The relation between Truffle and testRPC:

testRPC creates a mock Ethereum blockchain. It saves you a lot of time when testing your smart contract. Because you’re the owner of the blockchain, you can mine new blocks instantly. Usually, when using Ethereum, you’ll have to wait for new blocks to be mined whenever you check you smart contract and while block time is much faster in Ethereum than it’s in Bitcoin, it might still be very distracting to have a test case that contains more than 2-5 interaction with the blockchain.

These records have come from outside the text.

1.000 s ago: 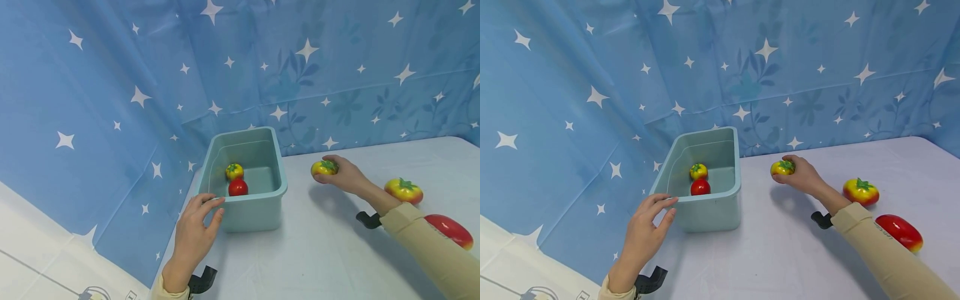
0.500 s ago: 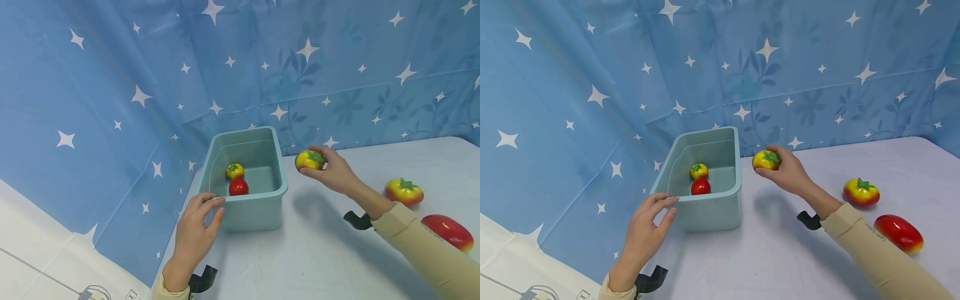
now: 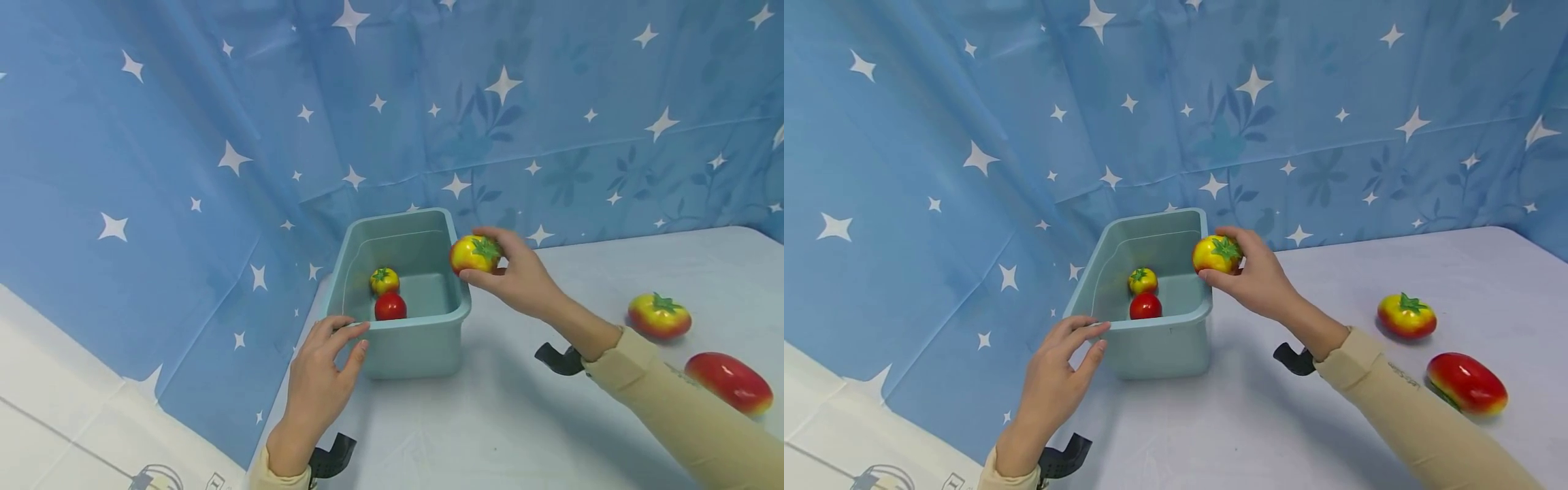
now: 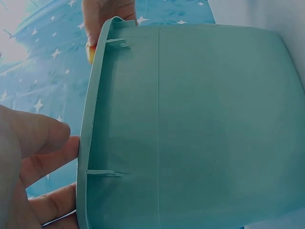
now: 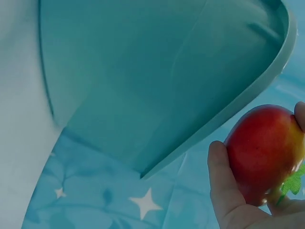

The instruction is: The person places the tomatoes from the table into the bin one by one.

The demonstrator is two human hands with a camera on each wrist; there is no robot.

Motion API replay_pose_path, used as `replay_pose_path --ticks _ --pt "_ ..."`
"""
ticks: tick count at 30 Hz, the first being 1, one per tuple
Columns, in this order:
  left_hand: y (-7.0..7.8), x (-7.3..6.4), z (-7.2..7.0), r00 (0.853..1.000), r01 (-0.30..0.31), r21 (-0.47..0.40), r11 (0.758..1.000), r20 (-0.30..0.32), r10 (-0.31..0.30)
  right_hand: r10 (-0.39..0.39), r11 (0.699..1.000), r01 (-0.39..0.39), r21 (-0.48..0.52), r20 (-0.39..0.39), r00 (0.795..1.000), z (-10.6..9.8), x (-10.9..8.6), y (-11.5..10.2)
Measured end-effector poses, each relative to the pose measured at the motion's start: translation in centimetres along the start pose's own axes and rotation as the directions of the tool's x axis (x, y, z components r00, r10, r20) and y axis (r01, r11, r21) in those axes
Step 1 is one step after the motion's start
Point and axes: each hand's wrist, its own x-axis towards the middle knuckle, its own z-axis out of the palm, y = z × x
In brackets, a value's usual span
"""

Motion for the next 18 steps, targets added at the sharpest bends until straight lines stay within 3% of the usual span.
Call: replay_pose_path --ticks 7,18 --pt "-0.1 0.0 0.0 1.0 -0.011 -0.006 1.0 0.0 0.011 -0.005 0.998 0.003 0.059 0.032 0.999 0.9 0.6 -0.8" --pt "-0.1 0.0 0.0 1.0 0.002 -0.013 1.0 0.006 -0.002 -0.079 0.995 0.074 0.07 0.067 0.995 2.9 1.3 -1.7"
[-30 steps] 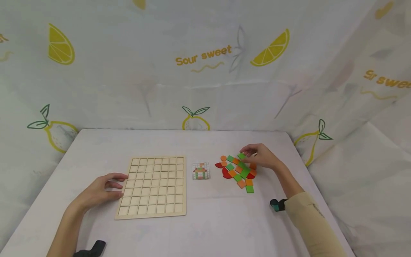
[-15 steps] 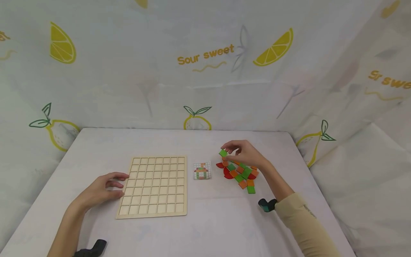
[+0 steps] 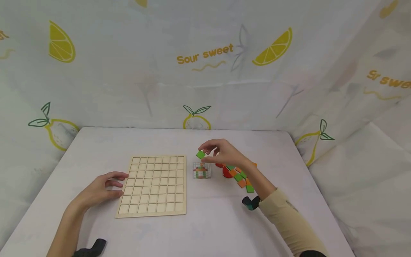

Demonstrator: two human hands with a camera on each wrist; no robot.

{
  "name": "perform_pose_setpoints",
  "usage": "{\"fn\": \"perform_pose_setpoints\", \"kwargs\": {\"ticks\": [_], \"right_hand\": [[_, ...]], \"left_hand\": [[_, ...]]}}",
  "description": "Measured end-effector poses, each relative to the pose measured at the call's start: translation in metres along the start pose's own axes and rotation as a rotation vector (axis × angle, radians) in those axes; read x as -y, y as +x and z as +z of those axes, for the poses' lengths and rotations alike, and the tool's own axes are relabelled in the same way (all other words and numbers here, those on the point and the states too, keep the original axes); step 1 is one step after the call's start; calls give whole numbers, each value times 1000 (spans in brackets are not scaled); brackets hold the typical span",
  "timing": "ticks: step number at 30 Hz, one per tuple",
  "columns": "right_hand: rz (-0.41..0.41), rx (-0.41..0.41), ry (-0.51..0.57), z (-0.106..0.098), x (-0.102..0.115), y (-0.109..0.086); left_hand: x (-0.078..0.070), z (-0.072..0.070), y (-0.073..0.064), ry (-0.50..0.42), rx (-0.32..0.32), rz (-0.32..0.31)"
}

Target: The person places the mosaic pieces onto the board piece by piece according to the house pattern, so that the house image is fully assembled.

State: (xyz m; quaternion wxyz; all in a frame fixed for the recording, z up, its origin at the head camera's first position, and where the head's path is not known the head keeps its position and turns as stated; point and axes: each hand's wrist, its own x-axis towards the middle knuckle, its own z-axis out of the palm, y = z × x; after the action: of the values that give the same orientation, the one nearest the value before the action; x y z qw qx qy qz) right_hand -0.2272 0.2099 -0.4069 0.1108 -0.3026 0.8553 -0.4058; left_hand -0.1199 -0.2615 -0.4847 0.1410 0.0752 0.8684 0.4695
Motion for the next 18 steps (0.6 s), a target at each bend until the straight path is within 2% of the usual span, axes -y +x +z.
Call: {"fn": "perform_pose_setpoints", "kwargs": {"ticks": [11, 18], "right_hand": [[-91, 90, 45, 39, 21, 27], [-139, 176, 62, 67, 39, 50]], "left_hand": [[2, 0, -1, 8, -5, 19], [-1, 1, 1, 5, -11, -9]]}}
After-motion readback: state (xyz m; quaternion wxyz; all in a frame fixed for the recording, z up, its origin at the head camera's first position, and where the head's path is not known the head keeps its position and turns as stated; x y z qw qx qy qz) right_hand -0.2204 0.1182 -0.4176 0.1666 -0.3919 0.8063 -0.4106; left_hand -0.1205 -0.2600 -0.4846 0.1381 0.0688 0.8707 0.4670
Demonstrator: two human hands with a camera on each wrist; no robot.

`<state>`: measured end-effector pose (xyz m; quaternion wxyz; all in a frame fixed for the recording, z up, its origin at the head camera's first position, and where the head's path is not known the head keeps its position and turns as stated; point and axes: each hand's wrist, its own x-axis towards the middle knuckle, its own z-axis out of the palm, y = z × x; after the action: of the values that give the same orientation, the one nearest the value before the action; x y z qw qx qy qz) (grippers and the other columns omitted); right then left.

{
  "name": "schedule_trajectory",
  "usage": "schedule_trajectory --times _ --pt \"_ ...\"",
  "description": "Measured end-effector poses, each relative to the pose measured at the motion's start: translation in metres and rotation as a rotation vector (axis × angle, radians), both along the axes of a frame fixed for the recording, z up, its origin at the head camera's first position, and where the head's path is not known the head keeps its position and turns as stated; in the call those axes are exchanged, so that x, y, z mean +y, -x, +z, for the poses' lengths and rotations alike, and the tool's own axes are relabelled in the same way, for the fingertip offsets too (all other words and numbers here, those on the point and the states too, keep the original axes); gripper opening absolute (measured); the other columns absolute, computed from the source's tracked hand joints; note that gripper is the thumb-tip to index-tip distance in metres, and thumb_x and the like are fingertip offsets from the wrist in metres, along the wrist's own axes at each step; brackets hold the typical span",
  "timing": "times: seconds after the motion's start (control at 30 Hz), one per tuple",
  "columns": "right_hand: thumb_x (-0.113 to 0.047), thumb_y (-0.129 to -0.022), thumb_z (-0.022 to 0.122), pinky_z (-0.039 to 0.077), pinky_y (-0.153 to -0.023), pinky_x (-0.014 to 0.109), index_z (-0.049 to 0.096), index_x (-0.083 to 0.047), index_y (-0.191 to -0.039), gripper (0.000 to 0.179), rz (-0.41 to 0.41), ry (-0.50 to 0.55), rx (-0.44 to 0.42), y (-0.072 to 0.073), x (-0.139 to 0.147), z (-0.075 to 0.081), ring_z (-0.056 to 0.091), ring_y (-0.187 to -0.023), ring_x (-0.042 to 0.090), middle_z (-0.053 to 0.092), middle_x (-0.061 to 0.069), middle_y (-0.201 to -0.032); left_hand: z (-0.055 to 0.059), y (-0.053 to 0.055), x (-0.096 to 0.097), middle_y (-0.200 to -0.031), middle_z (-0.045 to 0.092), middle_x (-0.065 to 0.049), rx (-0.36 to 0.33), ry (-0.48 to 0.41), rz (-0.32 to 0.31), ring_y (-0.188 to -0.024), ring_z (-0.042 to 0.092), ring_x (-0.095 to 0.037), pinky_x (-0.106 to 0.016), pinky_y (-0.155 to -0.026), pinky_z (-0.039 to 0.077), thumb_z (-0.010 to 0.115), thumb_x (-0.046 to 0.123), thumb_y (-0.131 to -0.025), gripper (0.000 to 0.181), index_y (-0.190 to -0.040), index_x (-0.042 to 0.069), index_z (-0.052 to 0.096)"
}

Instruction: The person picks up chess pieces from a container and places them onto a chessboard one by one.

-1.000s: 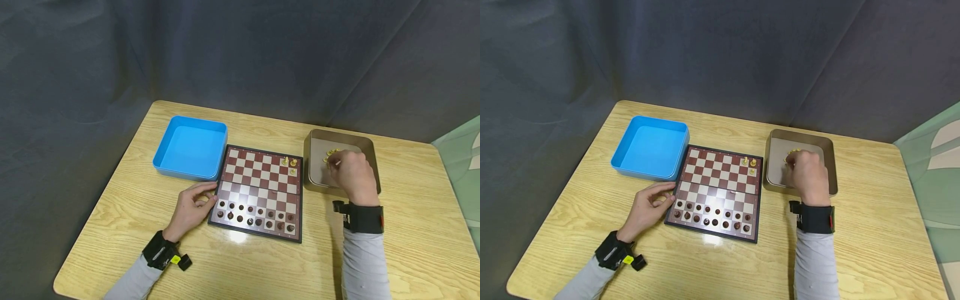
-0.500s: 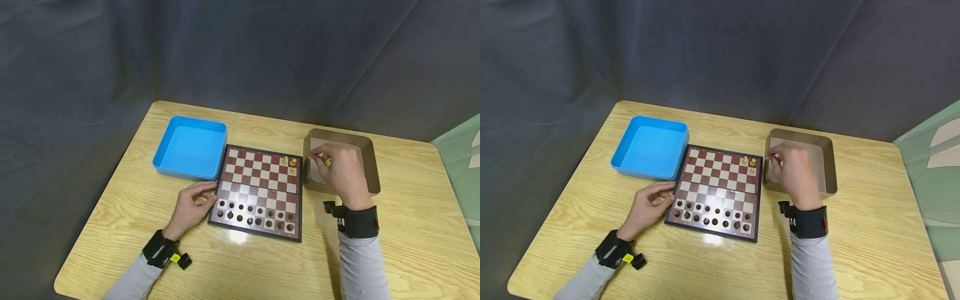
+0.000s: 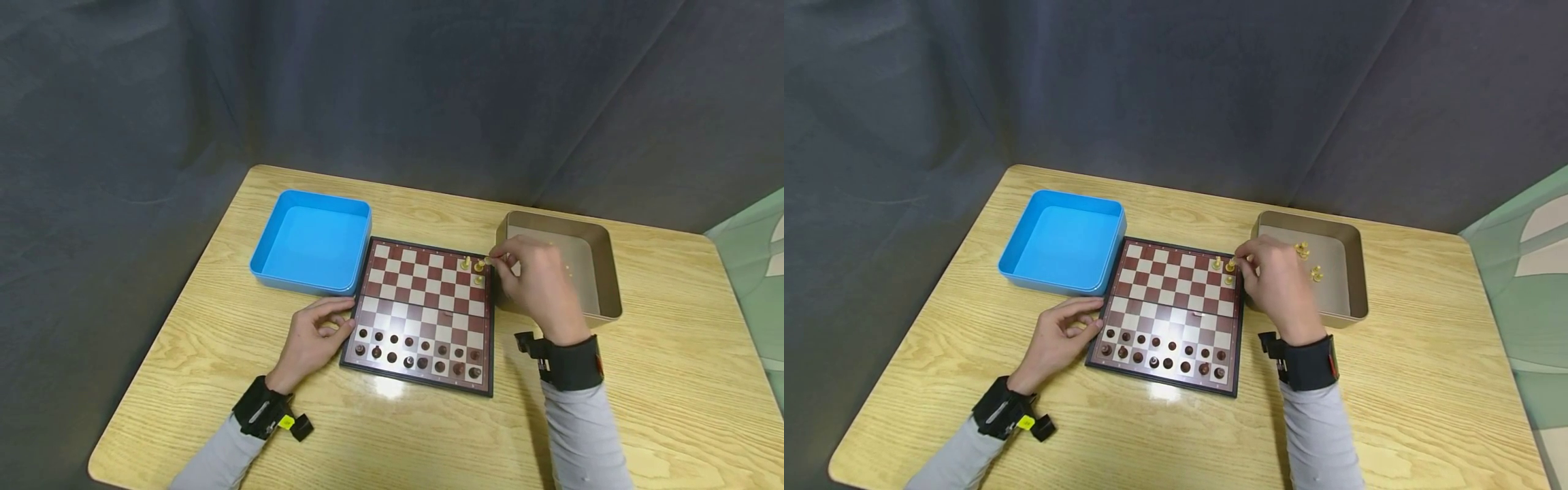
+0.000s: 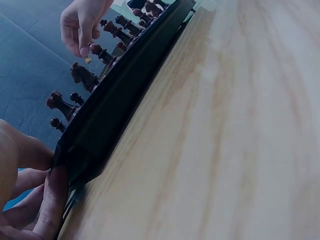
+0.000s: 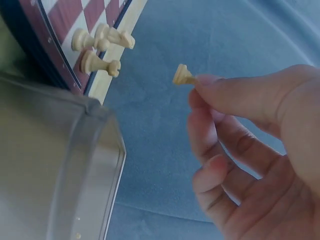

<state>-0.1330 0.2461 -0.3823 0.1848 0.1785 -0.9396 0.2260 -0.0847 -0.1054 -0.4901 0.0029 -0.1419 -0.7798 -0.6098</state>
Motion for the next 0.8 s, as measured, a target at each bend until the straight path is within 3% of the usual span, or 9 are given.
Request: schedule_trajectory --times 0.53,0.8 --pt "-0.008 -0.077 0.063 0.039 -0.047 0.022 0.066 -0.013 -0.084 0.009 0.077 -0.005 -0.082 0.003 -0.015 -0.014 0.047 -0.060 0.004 0.058 -0.005 -0.083 0.000 0.000 0.000 -0.109 0.054 0.001 -0.009 0.019 0.007 -0.072 0.058 -0.014 -0.025 -0.041 0.048 0.066 0.010 -0.076 0.033 -0.108 0.012 0.061" --pt "-0.008 -0.074 0.066 0.043 -0.052 0.022 0.068 -0.014 -0.081 0.009 0.107 -0.008 -0.071 0.006 -0.018 -0.021 0.052 -0.065 0.003 0.061 -0.005 -0.082 0.019 -0.003 0.002 -0.109 0.054 -0.009 -0.012 -0.009 -0.018 -0.073 0.058 -0.021 -0.028 -0.043 0.048 0.064 0.003 -0.076 0.032 -0.107 0.003 0.059"
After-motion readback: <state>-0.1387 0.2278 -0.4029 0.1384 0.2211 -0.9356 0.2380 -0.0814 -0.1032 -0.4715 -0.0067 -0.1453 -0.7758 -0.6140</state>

Another great benefit of using testRPC is the fact that it immediately creates multiple accounts with balances so that you can test the use of your smart contract by multiple users.


When you first deploy testrpc you’ll be giving a mnemonic 12 words phrase. If you write this phrase down, you can later re-deploy your restRPC with the same accounts.

Working with truffle:

Create a working folder and initialize your truffle project
mkdir myProject
cd myProject
truffle init
Make sure testRPC runs in the background
testrc -m "tortoise fall alarm push dream proof
 broccoli size draft betray view gather"
Test your project
truffle migrate
truffle test

Tip for metamask and testRPC:

We can set metaMask to work with our own private testRPC node simply by adding it into our custom rpc list. Open metaMask and change to custom RPC. Then add
http://yourDropletIPAddress:8545  //You might need to open port 8545
And voila, Now metaMask is set to work with your own private blockchain!